* _Work to complete_: Copy every record below exactly, leaving out any pictures.

╔══

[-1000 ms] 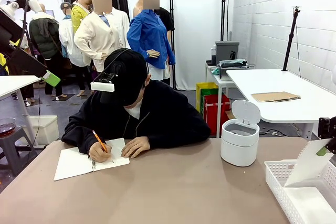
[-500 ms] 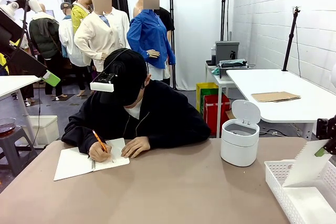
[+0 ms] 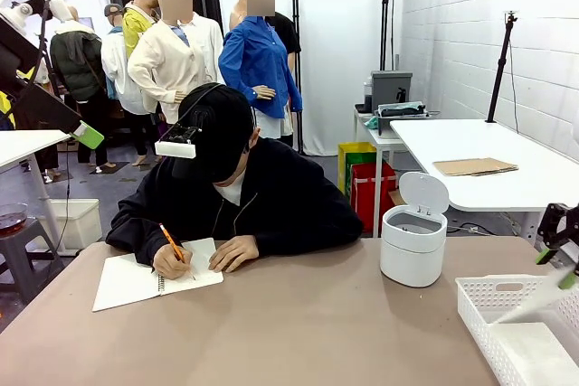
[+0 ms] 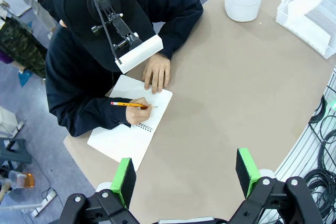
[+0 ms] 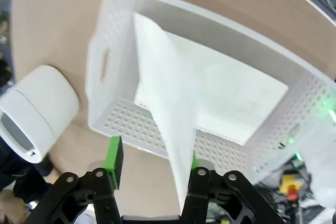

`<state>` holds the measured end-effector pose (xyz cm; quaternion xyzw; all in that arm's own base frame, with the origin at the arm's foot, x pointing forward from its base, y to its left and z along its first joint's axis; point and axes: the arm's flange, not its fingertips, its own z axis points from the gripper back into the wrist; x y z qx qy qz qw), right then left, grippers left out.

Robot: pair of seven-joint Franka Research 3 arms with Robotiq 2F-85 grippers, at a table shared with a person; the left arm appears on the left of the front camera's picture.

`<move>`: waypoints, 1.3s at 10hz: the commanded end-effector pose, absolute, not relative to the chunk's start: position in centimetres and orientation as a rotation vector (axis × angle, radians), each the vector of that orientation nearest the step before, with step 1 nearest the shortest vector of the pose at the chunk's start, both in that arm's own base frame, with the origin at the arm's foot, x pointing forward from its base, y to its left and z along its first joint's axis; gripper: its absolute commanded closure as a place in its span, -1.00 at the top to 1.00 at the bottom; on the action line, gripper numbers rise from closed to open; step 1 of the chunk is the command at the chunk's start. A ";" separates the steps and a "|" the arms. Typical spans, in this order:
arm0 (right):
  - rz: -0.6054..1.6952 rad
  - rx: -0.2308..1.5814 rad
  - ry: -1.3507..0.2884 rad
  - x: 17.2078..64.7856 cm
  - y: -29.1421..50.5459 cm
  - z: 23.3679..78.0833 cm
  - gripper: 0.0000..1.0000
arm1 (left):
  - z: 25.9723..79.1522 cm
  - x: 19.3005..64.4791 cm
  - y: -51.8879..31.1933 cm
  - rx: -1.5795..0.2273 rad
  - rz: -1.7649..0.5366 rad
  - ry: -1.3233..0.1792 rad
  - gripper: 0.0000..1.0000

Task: Sort the paper based on its condition.
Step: If a person hands you a paper, place it in the Organizing basket , and if it's crumpled, put it in the Trash can.

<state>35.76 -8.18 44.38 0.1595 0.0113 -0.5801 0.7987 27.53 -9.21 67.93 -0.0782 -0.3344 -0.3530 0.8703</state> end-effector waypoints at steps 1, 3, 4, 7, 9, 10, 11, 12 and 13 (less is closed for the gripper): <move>-1.235 0.252 0.109 34.7 -8.5 47.3 1.00 | 67.9 27.5 -9.1 -0.164 -0.739 -0.698 1.00; -1.216 0.226 0.241 33.7 -8.7 50.4 1.00 | 67.9 27.5 -9.1 -0.164 -0.739 -0.698 1.00; -1.197 0.217 0.296 33.6 -8.8 51.8 1.00 | 67.9 27.5 -9.1 -0.164 -0.739 -0.698 1.00; -1.141 0.231 0.374 35.1 -9.0 53.5 1.00 | 67.9 27.5 -9.1 -0.164 -0.739 -0.698 1.00; -1.157 0.236 0.367 33.7 -8.6 53.6 1.00 | 67.9 27.5 -9.1 -0.164 -0.739 -0.698 1.00; -1.157 0.236 0.367 33.7 -8.6 53.6 1.00 | 67.9 27.5 -9.1 -0.164 -0.739 -0.698 1.00; -1.157 0.236 0.367 33.7 -8.6 53.6 1.00 | 67.9 27.5 -9.1 -0.164 -0.739 -0.698 1.00; -1.157 0.236 0.367 33.7 -8.6 53.6 1.00 | 67.9 27.5 -9.1 -0.164 -0.739 -0.698 1.00; -1.157 0.236 0.367 33.7 -8.6 53.6 1.00 | 67.9 27.5 -9.1 -0.164 -0.739 -0.698 1.00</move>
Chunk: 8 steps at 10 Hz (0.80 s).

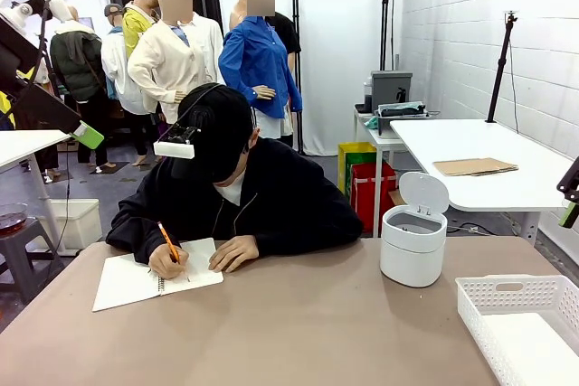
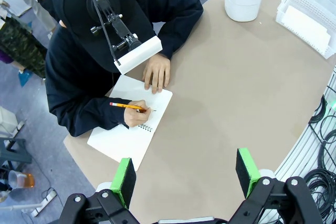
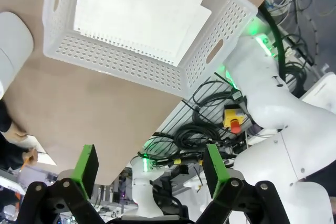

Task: Sort the paper based on its condition.
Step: If a person hands you a paper, place it in the Organizing basket , and if it's crumpled, put it in the Trash can.

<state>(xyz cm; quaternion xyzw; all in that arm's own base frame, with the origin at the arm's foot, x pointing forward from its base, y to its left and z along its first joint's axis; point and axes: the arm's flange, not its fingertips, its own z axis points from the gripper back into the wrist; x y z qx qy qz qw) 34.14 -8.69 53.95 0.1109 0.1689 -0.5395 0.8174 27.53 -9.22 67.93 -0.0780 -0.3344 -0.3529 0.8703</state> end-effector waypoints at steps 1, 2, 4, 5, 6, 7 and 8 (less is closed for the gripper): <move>-1.157 0.236 0.367 33.7 -8.6 53.6 1.00 | 67.9 27.5 -9.1 -0.164 -0.739 -0.698 1.00; -1.157 0.236 0.367 33.7 -8.6 53.6 1.00 | 67.9 27.5 -9.1 -0.164 -0.739 -0.698 1.00; -1.157 0.236 0.367 33.7 -8.6 53.6 1.00 | 67.9 27.5 -9.1 -0.164 -0.739 -0.698 1.00; -1.157 0.236 0.367 33.7 -8.6 53.6 1.00 | 67.9 27.5 -9.1 -0.164 -0.739 -0.698 1.00; -1.157 0.236 0.367 33.7 -8.6 53.6 1.00 | 67.9 27.5 -9.1 -0.164 -0.739 -0.698 1.00; -1.157 0.236 0.367 33.7 -8.6 53.6 1.00 | 67.9 27.5 -9.1 -0.164 -0.739 -0.698 1.00; -1.157 0.236 0.367 33.7 -8.6 53.6 1.00 | 67.9 27.5 -9.1 -0.164 -0.739 -0.698 1.00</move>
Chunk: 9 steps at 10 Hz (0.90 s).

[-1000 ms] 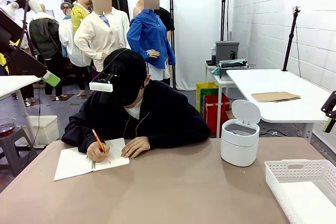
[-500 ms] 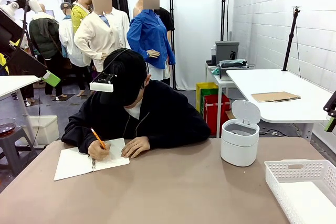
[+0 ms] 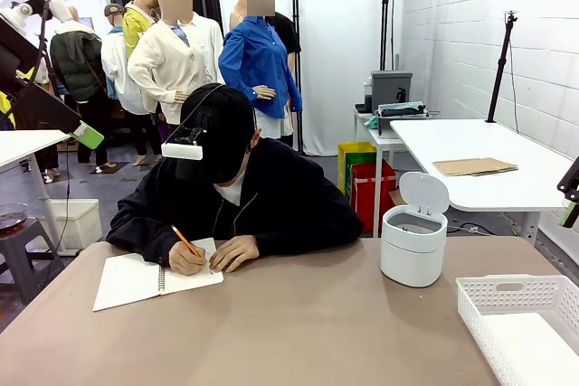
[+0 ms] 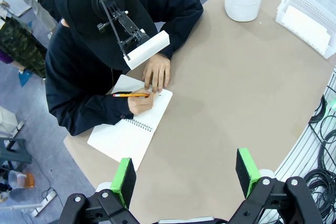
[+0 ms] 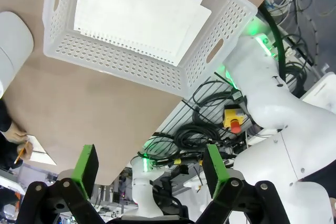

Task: Sort the paper based on its condition.
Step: If a person hands you a paper, place it in the Organizing basket , and if it's crumpled, put it in the Trash can.

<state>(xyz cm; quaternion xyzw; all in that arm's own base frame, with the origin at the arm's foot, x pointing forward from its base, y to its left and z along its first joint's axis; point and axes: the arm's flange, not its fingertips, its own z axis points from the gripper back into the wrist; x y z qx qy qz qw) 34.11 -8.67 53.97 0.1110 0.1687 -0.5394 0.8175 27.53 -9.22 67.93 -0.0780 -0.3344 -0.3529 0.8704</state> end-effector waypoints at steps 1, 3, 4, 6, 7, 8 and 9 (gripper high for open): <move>-1.150 0.237 0.360 34.1 -8.7 54.0 1.00 | 67.9 27.5 -9.1 -0.164 -0.739 -0.698 1.00; -0.854 0.175 0.299 31.8 -5.9 56.8 1.00 | 67.9 27.5 -9.1 -0.164 -0.739 -0.698 1.00; -0.727 0.130 0.290 32.4 -4.6 57.9 1.00 | 67.9 27.5 -9.1 -0.164 -0.739 -0.698 1.00; -0.582 0.069 0.282 32.7 -2.2 60.2 1.00 | 67.9 27.5 -9.1 -0.164 -0.739 -0.698 1.00; -0.509 0.052 0.255 32.8 -0.9 61.6 1.00 | 67.9 27.5 -9.1 -0.164 -0.739 -0.698 1.00; -0.457 0.057 0.163 33.1 0.6 62.8 1.00 | 67.9 27.5 -9.1 -0.164 -0.739 -0.698 1.00; -0.348 0.111 0.096 33.4 2.6 64.0 1.00 | 67.9 27.5 -9.1 -0.164 -0.739 -0.698 1.00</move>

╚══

* _Solution for this task_:
[-1000 ms] 
[-500 ms] 
[+0 ms] 
[+0 ms] 
[+0 ms] 

`<state>` holds the measured end-effector pose (xyz cm; quaternion xyzw; all in that arm's own base frame, with the origin at the arm's foot, x pointing forward from its base, y to its left and z along its first joint's axis; point and axes: the arm's flange, not its fingertips, its own z axis points from the gripper back into the wrist; x y z qx qy qz qw), right then left, grippers left out.

Robot: pair of seven-joint Franka Research 3 arms with Robotiq 2F-85 grippers, at a table shared with a person; the left arm appears on the left of the front camera's picture.

`<move>`: waypoints, 1.3s at 10hz: the commanded end-effector pose, absolute, not relative to the chunk's start: position in centimetres and orientation as a rotation vector (axis × angle, radians), each the vector of that orientation nearest the step before, with step 1 nearest the shortest vector of the pose at the chunk's start, both in that arm's own base frame, with the origin at the arm's foot, x pointing forward from its base, y to its left and z along its first joint's axis; gripper: its absolute commanded closure as a place in its span, -1.00 at the top to 1.00 at the bottom; on the action line, gripper numbers rise from closed to open; step 1 of the chunk is the command at the chunk's start. A ";" separates the steps and a "|" the arms. Typical spans, in this order:
arm0 (right):
  - rz: -0.6054..1.6952 rad
  - rx: -0.2308..1.5814 rad
  - ry: -1.3507..0.2884 rad
  - x: 17.2078..64.7856 cm
  - y: -29.1421..50.5459 cm
  - z: 23.3679..78.0833 cm
  - gripper: 0.0000..1.0000
arm1 (left):
  - z: 25.9723..79.1522 cm
  - x: 19.3005..64.4791 cm
  - y: -51.8879..31.1933 cm
  - rx: -1.5795..0.2273 rad
  - rz: -1.7649..0.5366 rad
  - ry: -1.3233..0.1792 rad
  - gripper: 0.0000..1.0000

Task: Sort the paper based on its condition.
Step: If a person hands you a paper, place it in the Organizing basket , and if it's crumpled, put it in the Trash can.

<state>35.76 -8.18 44.38 0.1595 0.0113 -0.5801 0.7987 27.53 -9.21 67.93 -0.0782 -0.3344 -0.3530 0.8703</state> end-effector waypoints at steps 1, 3, 4, 7, 9, 10, 11, 12 and 13 (less is closed for the gripper): <move>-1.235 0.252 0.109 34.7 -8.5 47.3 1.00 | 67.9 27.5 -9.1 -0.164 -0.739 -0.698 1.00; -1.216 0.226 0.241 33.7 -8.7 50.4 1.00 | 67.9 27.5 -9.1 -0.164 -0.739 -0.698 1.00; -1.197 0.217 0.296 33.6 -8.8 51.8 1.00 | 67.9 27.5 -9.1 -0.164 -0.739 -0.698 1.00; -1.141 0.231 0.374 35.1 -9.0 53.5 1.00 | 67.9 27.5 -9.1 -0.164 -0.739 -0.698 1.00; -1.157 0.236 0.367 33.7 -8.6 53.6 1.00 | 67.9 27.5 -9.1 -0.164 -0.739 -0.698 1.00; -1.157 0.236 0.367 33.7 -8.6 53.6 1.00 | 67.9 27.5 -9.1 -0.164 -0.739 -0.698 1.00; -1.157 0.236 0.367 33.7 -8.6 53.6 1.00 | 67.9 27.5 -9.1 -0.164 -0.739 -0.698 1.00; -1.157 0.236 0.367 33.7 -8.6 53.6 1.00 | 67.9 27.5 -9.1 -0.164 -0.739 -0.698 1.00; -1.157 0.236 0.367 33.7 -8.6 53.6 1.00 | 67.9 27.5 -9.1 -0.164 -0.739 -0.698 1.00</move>
Chunk: 8 steps at 10 Hz (0.80 s).


Task: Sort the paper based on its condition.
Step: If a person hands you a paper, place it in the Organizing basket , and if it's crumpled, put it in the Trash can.

<state>(xyz cm; quaternion xyzw; all in that arm's own base frame, with the origin at the arm's foot, x pointing forward from its base, y to its left and z along its first joint's axis; point and axes: the arm's flange, not its fingertips, its own z axis points from the gripper back into the wrist; x y z qx qy qz qw) 34.14 -8.69 53.95 0.1109 0.1689 -0.5395 0.8174 27.53 -9.22 67.93 -0.0780 -0.3344 -0.3529 0.8703</state> end-effector waypoints at steps 1, 2, 4, 5, 6, 7 and 8 (less is closed for the gripper): <move>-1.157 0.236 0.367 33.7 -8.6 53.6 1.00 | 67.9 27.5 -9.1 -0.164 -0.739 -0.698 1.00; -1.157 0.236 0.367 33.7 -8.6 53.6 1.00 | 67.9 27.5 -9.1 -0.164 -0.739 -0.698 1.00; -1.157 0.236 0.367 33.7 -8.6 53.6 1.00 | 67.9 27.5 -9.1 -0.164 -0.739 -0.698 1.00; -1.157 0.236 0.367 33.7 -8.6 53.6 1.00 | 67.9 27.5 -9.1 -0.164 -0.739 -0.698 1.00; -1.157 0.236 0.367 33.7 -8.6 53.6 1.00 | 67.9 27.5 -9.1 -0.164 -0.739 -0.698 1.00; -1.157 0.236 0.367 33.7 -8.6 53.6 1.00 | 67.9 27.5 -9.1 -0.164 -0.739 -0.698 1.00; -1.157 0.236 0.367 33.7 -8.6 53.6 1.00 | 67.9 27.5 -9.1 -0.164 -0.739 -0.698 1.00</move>
Chunk: 9 steps at 10 Hz (0.90 s).

[-1000 ms] 
[-500 ms] 
[+0 ms] 
[+0 ms] 
[+0 ms] 

Task: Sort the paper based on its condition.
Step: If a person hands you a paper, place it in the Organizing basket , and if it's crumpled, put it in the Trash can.

<state>(xyz cm; quaternion xyzw; all in that arm's own base frame, with the origin at the arm's foot, x pointing forward from its base, y to its left and z along its first joint's axis; point and axes: the arm's flange, not its fingertips, its own z axis points from the gripper back into the wrist; x y z qx qy qz qw) 34.11 -8.67 53.97 0.1110 0.1687 -0.5394 0.8175 27.53 -9.22 67.93 -0.0780 -0.3344 -0.3529 0.8704</state> end-effector waypoints at steps 1, 3, 4, 6, 7, 8 and 9 (gripper high for open): <move>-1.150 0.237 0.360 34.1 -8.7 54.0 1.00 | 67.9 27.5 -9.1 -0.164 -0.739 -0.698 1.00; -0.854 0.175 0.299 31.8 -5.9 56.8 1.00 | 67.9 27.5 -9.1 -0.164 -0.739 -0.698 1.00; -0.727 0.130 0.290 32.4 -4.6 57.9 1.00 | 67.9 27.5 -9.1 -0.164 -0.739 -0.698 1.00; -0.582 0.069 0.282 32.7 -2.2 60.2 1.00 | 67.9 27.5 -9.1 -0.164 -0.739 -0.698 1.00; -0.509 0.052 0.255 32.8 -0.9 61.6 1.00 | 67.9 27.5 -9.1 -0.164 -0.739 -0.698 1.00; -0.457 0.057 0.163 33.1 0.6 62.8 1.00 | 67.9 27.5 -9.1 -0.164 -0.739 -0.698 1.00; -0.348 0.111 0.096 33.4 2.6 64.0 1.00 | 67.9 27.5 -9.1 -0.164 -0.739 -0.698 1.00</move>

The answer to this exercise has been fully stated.